What the exercise asks —
Pull every line with the word "outline" out of the entries below.

Available data —
-*-*-

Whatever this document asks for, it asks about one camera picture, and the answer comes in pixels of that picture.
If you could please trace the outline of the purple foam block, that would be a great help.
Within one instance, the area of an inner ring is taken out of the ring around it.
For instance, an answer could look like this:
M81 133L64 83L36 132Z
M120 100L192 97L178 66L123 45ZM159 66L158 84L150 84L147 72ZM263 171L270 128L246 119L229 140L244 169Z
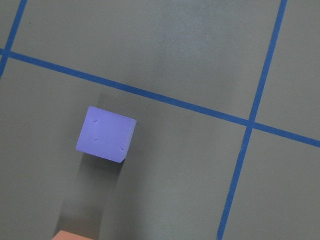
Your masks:
M116 163L123 162L137 121L89 106L75 149Z

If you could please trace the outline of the orange foam block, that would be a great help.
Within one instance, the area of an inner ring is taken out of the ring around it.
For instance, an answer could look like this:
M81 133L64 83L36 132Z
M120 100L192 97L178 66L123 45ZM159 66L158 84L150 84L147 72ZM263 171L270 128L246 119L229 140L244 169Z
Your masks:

-*-*-

Reply to the exercise —
If you could please trace the outline of the purple foam block, that would be a great help.
If you could please trace the outline of the orange foam block, that would be a great help.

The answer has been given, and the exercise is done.